DESCRIPTION OF THE TASK: Find the lines below in which the string "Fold" occurs. Copy each one.

SUPPLIED INFORMATION:
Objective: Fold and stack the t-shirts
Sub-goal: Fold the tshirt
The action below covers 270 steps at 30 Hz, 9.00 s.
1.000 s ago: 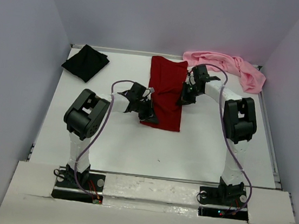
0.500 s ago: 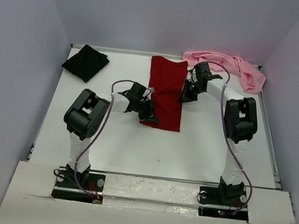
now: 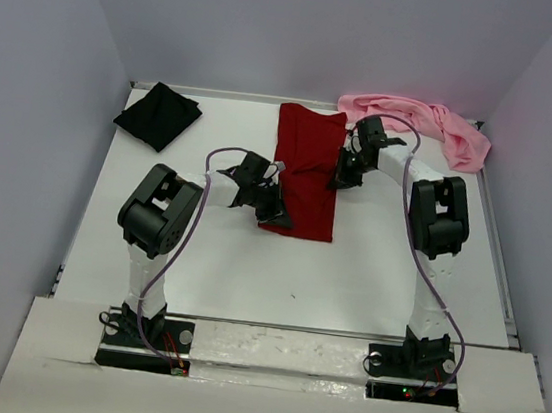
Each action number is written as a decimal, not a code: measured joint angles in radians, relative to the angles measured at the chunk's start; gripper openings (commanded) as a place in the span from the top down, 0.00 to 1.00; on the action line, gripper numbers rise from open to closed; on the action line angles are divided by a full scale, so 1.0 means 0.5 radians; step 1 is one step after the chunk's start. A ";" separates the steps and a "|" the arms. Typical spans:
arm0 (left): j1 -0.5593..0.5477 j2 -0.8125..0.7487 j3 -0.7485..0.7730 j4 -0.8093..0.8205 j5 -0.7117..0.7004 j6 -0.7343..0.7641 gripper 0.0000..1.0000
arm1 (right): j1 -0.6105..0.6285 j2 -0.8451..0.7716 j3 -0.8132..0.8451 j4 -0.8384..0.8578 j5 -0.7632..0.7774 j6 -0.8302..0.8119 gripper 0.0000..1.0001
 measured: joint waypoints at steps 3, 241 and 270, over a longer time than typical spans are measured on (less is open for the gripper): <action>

EXERCISE RESPONSE:
Objective: Fold and stack the t-shirts
Sub-goal: Fold the tshirt

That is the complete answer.